Interpreting the Model
""""""""""""""""""""""""

**Progress Table**

          The Progress table displays information about each of the
	  hidden layers in the deep learning model. 

	  *Units* The number of units or nodes in the layer

	  *Type* The type of layer or activation function. Each model
	  will have one input and one softmax layer, where the softmax
	  layer is the output of the model. Hidden layers are
	  identified by the activation function specified. 

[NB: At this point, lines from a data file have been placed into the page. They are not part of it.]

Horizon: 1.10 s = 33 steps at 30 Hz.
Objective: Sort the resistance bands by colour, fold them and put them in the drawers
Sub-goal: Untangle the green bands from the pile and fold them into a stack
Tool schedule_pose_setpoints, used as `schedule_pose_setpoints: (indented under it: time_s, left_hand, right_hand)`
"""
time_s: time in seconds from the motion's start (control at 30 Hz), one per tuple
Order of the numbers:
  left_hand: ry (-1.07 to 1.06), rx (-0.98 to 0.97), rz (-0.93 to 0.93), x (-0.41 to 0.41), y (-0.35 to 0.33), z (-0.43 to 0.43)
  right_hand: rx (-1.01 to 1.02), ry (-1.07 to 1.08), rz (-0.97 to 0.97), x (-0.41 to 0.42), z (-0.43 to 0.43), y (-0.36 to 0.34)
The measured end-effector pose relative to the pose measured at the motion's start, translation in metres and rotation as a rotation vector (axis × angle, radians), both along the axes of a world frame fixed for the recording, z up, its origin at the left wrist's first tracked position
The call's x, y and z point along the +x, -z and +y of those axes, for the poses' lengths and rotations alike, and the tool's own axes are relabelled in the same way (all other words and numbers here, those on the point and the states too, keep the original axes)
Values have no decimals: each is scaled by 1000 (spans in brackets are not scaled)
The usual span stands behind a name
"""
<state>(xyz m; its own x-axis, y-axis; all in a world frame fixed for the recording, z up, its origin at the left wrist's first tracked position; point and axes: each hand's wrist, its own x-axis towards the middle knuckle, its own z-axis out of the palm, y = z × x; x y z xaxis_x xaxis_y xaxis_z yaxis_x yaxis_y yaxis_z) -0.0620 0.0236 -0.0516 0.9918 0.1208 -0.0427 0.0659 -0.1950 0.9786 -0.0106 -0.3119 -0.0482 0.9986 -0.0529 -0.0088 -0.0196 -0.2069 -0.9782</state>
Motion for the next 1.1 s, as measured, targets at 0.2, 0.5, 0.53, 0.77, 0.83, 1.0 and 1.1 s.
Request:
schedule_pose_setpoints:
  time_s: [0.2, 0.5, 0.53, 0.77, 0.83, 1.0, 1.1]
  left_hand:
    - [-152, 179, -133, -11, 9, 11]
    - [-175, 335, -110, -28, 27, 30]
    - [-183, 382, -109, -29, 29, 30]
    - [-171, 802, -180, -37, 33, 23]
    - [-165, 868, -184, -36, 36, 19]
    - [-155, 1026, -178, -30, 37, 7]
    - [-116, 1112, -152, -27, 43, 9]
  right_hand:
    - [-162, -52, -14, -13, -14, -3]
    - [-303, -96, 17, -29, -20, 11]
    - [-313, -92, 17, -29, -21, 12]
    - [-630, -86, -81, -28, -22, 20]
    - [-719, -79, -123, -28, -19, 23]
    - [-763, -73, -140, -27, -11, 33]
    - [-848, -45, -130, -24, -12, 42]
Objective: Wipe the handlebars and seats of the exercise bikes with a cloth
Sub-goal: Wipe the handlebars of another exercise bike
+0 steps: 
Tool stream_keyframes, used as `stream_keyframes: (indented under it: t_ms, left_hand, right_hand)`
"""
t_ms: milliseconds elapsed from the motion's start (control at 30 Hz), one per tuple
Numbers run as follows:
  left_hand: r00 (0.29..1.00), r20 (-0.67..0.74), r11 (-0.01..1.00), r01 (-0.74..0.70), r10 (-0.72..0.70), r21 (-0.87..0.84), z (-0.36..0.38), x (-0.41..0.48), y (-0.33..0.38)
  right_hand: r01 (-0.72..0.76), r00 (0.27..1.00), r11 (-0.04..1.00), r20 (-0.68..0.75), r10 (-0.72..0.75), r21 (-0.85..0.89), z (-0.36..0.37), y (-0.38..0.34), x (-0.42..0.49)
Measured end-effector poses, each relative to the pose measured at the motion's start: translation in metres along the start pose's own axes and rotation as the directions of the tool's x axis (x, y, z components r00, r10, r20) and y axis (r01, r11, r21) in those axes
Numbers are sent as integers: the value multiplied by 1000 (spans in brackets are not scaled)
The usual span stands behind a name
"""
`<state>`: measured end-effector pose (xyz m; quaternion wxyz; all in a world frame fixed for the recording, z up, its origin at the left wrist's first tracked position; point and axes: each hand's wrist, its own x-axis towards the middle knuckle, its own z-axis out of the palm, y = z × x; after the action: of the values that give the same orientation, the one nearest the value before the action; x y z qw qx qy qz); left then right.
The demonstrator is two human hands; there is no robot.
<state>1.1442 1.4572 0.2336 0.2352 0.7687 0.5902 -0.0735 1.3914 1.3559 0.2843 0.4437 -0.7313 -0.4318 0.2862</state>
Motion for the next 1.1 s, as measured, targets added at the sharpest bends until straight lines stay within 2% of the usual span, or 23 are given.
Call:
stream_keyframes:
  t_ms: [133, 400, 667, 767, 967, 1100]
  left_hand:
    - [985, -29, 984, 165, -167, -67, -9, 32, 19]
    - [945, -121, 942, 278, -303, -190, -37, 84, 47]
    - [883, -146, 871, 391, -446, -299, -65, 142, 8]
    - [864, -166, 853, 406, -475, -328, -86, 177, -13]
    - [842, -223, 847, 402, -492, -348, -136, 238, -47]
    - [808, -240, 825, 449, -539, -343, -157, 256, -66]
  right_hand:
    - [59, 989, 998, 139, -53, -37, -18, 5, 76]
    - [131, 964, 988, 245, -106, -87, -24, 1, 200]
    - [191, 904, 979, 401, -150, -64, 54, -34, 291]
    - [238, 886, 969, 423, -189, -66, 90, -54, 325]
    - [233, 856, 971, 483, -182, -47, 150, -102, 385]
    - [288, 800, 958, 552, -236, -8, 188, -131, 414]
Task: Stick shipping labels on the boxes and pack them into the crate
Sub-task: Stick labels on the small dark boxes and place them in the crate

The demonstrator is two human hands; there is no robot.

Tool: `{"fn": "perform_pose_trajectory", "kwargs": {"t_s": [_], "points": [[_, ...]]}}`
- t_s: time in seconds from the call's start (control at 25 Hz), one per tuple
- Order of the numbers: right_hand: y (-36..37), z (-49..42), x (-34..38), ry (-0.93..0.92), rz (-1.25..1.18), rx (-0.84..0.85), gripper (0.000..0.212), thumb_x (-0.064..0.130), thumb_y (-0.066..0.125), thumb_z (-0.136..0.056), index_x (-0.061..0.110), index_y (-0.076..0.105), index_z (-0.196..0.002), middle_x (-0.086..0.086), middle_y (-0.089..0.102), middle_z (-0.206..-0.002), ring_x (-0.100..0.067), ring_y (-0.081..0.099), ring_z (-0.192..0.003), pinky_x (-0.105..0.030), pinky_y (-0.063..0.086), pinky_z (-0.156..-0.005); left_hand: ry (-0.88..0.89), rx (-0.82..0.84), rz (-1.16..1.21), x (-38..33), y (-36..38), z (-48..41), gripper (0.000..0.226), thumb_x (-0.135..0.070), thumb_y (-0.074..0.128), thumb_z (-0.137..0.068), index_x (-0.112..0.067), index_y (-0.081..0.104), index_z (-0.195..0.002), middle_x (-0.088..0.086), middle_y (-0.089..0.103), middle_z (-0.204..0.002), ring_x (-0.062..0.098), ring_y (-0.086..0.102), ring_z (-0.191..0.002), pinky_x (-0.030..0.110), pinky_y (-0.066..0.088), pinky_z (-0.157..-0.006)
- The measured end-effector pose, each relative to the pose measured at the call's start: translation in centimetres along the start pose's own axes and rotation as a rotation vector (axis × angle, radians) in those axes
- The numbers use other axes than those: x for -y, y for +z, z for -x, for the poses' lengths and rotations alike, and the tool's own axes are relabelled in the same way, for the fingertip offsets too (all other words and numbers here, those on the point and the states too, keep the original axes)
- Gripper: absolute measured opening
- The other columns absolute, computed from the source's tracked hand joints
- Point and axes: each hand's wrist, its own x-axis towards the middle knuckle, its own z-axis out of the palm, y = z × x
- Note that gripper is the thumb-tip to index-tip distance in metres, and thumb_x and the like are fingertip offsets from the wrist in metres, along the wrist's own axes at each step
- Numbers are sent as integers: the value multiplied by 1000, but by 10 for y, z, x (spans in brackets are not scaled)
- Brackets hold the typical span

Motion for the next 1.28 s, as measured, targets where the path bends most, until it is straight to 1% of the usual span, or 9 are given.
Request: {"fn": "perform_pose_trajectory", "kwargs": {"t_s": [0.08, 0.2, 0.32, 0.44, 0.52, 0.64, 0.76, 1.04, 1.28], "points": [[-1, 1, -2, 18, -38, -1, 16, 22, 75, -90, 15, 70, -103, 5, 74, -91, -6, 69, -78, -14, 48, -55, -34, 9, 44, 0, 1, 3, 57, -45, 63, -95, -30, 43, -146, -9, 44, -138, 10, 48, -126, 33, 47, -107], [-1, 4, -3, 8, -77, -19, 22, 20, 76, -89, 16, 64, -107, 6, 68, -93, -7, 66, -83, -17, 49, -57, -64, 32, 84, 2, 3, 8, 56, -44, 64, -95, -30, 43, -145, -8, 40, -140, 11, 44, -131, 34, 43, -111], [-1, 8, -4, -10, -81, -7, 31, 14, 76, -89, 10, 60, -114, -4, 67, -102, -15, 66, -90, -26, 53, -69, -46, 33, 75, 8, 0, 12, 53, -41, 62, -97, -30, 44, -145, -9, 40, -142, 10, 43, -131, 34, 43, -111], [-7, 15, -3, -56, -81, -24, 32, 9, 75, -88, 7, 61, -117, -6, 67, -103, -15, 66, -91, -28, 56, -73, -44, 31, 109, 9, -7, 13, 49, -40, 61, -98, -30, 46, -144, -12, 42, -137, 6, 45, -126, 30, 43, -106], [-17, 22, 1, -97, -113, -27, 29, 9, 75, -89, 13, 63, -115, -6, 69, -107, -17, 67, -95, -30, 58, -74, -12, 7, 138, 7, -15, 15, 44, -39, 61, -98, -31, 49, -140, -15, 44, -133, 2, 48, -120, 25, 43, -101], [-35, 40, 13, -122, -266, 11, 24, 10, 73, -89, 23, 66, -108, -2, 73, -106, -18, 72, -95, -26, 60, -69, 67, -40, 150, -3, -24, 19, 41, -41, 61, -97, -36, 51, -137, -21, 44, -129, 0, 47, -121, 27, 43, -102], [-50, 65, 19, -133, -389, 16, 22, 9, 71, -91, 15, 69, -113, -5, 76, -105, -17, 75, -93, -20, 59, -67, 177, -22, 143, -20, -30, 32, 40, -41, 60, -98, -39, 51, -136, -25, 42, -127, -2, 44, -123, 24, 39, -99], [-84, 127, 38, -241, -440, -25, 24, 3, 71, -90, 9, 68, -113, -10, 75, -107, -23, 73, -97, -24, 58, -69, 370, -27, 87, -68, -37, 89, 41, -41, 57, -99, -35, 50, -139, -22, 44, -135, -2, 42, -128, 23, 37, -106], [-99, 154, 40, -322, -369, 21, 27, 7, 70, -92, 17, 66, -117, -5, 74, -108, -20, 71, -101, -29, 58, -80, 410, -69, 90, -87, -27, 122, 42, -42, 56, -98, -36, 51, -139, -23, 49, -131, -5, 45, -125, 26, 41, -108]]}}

	  *Dropout* The percentage of training data dropped from
	  training at that layer. 

	  *L1, L2* The L1 and L2 regularization penalty applied to the
	  layer. 

 
**Classification Error** 

          The percentage of times that a class was incorrectly
	  predicted by the model. 

**Epochs** 

          The final number of full epochs carried out. 

**Mini Batch Size**

          The numebr of observations in each mini-batch used to update
	  path weights. 

**Confusion Matrix**

          A table showing the number of actual observations in a
	  particular class relative to the number of predicted
	  observations in a class. This is omitted when the model
	  specified is regression. 

**Hit Ratio Table**

           A table displaying the percentage of instances where the
	   actual class label assigned to an observation is in the top
	   K classes predicted by the network. For instance, in a four
	   class classifier on values A, B, C, D, a particular
	   observation is labeled class A, with a probability of .6 of
	   being A, .2 probability of being B, a .1 probability of
	   being C, and a .1 probability of being D. If the true class
	   is B, the observation will be counted in the hit rate for
	   K=2, but not in the hit rate of K=1. 

**Variable Importance** 

           A table listing the importance of variables listed from
	   greatest importance, to least importance.